Work request:
Set down the whole listing that follows, precisely as written.

Records for this exercise:
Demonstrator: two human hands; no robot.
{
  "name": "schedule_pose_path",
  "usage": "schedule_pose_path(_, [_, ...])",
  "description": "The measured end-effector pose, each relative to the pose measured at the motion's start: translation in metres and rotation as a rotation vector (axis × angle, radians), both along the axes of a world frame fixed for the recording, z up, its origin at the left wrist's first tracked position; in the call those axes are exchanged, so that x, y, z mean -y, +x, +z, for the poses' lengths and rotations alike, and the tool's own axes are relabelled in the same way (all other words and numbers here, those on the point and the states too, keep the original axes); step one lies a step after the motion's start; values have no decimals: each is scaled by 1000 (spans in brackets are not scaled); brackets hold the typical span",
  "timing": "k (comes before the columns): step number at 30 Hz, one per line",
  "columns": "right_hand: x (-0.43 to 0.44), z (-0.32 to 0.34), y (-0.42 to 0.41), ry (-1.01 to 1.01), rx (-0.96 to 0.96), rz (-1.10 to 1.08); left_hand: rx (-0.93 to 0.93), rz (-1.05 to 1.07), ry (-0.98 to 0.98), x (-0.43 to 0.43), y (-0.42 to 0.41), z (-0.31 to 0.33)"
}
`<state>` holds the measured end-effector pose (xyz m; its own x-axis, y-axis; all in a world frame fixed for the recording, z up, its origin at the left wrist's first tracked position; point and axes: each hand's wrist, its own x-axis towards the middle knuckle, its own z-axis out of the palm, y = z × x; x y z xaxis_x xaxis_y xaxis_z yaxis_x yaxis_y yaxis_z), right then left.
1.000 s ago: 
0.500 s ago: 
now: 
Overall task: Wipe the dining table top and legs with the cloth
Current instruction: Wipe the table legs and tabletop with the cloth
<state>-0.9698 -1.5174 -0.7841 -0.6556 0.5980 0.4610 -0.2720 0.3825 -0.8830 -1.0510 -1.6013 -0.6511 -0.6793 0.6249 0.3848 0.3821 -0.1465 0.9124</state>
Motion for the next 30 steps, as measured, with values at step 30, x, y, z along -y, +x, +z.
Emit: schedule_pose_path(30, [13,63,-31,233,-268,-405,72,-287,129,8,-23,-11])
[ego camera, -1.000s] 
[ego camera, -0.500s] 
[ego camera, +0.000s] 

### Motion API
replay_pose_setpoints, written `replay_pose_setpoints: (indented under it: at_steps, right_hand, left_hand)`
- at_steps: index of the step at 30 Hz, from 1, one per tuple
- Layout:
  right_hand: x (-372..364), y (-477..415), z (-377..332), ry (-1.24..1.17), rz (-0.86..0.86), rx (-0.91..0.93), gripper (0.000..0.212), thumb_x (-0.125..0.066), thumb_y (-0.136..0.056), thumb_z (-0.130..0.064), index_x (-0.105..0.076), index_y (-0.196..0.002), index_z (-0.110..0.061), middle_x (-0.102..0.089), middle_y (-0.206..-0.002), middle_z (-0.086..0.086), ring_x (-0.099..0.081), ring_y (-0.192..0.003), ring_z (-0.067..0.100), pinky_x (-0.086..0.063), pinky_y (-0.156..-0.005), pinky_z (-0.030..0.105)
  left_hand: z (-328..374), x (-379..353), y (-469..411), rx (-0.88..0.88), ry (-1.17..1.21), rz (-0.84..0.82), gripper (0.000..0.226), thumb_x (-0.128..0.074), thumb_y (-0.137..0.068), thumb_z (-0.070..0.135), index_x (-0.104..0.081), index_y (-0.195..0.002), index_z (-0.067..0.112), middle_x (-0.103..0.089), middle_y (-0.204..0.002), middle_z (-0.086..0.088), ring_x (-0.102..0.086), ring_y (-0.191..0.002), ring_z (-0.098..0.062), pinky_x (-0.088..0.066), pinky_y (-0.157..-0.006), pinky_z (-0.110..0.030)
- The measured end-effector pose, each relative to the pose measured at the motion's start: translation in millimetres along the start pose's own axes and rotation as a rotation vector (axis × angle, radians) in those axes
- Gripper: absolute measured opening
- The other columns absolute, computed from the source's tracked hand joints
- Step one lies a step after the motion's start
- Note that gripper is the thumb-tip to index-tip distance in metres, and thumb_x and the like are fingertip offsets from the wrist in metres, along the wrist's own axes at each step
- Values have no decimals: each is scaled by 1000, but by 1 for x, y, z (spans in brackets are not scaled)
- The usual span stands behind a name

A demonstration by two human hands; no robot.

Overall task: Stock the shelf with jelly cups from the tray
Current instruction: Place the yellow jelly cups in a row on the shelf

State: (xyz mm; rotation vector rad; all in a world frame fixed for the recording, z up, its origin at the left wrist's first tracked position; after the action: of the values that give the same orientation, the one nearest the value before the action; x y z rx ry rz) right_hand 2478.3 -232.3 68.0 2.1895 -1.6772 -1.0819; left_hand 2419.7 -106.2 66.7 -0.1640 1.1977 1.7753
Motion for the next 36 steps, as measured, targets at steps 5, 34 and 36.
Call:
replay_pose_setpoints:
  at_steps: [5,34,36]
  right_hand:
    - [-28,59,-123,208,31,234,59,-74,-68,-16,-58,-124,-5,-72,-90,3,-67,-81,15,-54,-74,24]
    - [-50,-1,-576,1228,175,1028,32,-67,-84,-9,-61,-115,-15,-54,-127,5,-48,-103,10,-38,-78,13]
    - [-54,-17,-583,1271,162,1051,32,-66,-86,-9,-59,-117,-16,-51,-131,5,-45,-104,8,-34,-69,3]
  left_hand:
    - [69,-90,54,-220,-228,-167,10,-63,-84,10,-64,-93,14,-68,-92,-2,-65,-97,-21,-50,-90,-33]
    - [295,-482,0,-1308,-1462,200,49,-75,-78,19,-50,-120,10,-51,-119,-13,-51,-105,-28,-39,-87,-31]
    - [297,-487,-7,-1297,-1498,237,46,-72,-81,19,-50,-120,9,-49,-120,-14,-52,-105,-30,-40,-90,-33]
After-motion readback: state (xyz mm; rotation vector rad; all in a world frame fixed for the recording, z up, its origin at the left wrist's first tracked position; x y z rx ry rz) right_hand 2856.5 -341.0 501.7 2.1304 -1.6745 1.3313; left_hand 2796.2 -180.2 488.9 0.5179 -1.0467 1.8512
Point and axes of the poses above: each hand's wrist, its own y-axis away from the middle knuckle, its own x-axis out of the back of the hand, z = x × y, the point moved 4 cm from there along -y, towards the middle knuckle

Final answer:
Demonstrator: two human hands; no robot.
{
  "name": "schedule_pose_path",
  "usage": "schedule_pose_path(_, [_, ...])",
  "description": "The measured end-effector pose, each relative to the pose measured at the motion's start: translation in metres and rotation as a rotation vector (axis × angle, radians), both along the axes of a world frame fixed for the recording, z up, its origin at the left wrist's first tracked position; in the call those axes are exchanged, so that x, y, z mean -y, +x, +z, for the poses' lengths and rotations alike, and the tool's own axes are relabelled in the same way (all other words and numbers here, those on the point and the states too, keep the original axes); step one lies a step after the motion's start; values have no decimals: each is scaled by 1000 (spans in brackets are not scaled); brackets hold the typical span",
  "timing": "k (comes before the columns): step number at 30 Hz, one per line",
  "columns": "right_hand: x (-0.43 to 0.44), z (-0.32 to 0.34), y (-0.42 to 0.41), ry (-1.01 to 1.01), rx (-0.96 to 0.96), rz (-1.10 to 1.08); left_hand: rx (-0.93 to 0.93), rz (-1.05 to 1.07), ry (-0.98 to 0.98), x (-0.43 to 0.43), y (-0.42 to 0.41), z (-0.31 to 0.33)"
}
`<state>` holds the measured end-effector pose (xyz m; its own x-axis, y-axis; all in a world frame fixed for the recording, z up, its origin at the left wrist's first tracked position; point and axes: each hand's wrist, its own x-axis towards the middle knuckle, its own z-axis out of the palm, y = z × x; x y z xaxis_x xaxis_y xaxis_z yaxis_x yaxis_y yaxis_z), right then left.
1.000 s ago: 
0.500 s ago: 
now: 
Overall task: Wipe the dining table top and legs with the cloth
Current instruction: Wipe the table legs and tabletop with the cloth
<state>-0.9698 -1.5174 -0.7841 -0.6556 0.5980 0.4610 -0.2720 0.3825 -0.8830 -1.0510 -1.6013 -0.6511 -0.6793 0.6249 0.3848 0.3821 -0.1465 0.9124</state>
Motion for the next 30 steps, as measured, with values at step 30, x, y, z along -y, +x, +z.
Emit: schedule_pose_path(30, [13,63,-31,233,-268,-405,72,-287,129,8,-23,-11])
[ego camera, -1.000s] 
[ego camera, -0.500s] 
[ego camera, +0.000s] 

### Motion API
replay_pose_setpoints, written `replay_pose_setpoints: (indented under it: at_steps, right_hand, left_hand)`
- at_steps: index of the step at 30 Hz, from 1, one per tuple
- Layout:
  right_hand: x (-372..364), y (-477..415), z (-377..332), ry (-1.24..1.17), rz (-0.86..0.86), rx (-0.91..0.93), gripper (0.000..0.212), thumb_x (-0.125..0.066), thumb_y (-0.136..0.056), thumb_z (-0.130..0.064), index_x (-0.105..0.076), index_y (-0.196..0.002), index_z (-0.110..0.061), middle_x (-0.102..0.089), middle_y (-0.206..-0.002), middle_z (-0.086..0.086), ring_x (-0.099..0.081), ring_y (-0.192..0.003), ring_z (-0.067..0.100), pinky_x (-0.086..0.063), pinky_y (-0.156..-0.005), pinky_z (-0.030..0.105)
  left_hand: z (-328..374), x (-379..353), y (-469..411), rx (-0.88..0.88), ry (-1.17..1.21), rz (-0.84..0.82), gripper (0.000..0.226), thumb_x (-0.128..0.074), thumb_y (-0.137..0.068), thumb_z (-0.070..0.135), index_x (-0.104..0.081), index_y (-0.195..0.002), index_z (-0.067..0.112), middle_x (-0.103..0.089), middle_y (-0.204..0.002), middle_z (-0.086..0.088), ring_x (-0.102..0.086), ring_y (-0.191..0.002), ring_z (-0.098..0.062), pinky_x (-0.088..0.066), pinky_y (-0.157..-0.006), pinky_z (-0.110..0.030)
- The measured end-effector pose, each relative to the pose measured at the motion's start: translation in millimetres along the start pose's own axes and rotation as a rotation vector (axis × angle, radians) in those axes
- Gripper: absolute measured opening
- The other columns absolute, computed from the source's tracked hand joints
- Step one lies a step after the motion's start
- Note that gripper is the thumb-tip to index-tip distance in metres, and thumb_x and the like are fingertip offsets from the wrist in metres, along the wrist's own axes at each step
- Values have no decimals: each is scaled by 1000, but by 1 for x, y, z (spans in brackets are not scaled)
- The usual span stands behind a name

A demonstration by two human hands; no robot.

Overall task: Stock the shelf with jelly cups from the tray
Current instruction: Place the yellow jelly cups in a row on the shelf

State: (xyz mm; rotation vector rad; all in a world frame fixed for the recording, z up, its origin at the left wrist's first tracked position; after the action: of the values that give the same orientation, the one nearest the value before the action; x y z rx ry rz) right_hand 2478.3 -232.3 68.0 2.1895 -1.6772 -1.0819; left_hand 2419.7 -106.2 66.7 -0.1640 1.1977 1.7753
Motion for the next 36 steps, as measured, targets at steps 5, 34 and 36.
Call:
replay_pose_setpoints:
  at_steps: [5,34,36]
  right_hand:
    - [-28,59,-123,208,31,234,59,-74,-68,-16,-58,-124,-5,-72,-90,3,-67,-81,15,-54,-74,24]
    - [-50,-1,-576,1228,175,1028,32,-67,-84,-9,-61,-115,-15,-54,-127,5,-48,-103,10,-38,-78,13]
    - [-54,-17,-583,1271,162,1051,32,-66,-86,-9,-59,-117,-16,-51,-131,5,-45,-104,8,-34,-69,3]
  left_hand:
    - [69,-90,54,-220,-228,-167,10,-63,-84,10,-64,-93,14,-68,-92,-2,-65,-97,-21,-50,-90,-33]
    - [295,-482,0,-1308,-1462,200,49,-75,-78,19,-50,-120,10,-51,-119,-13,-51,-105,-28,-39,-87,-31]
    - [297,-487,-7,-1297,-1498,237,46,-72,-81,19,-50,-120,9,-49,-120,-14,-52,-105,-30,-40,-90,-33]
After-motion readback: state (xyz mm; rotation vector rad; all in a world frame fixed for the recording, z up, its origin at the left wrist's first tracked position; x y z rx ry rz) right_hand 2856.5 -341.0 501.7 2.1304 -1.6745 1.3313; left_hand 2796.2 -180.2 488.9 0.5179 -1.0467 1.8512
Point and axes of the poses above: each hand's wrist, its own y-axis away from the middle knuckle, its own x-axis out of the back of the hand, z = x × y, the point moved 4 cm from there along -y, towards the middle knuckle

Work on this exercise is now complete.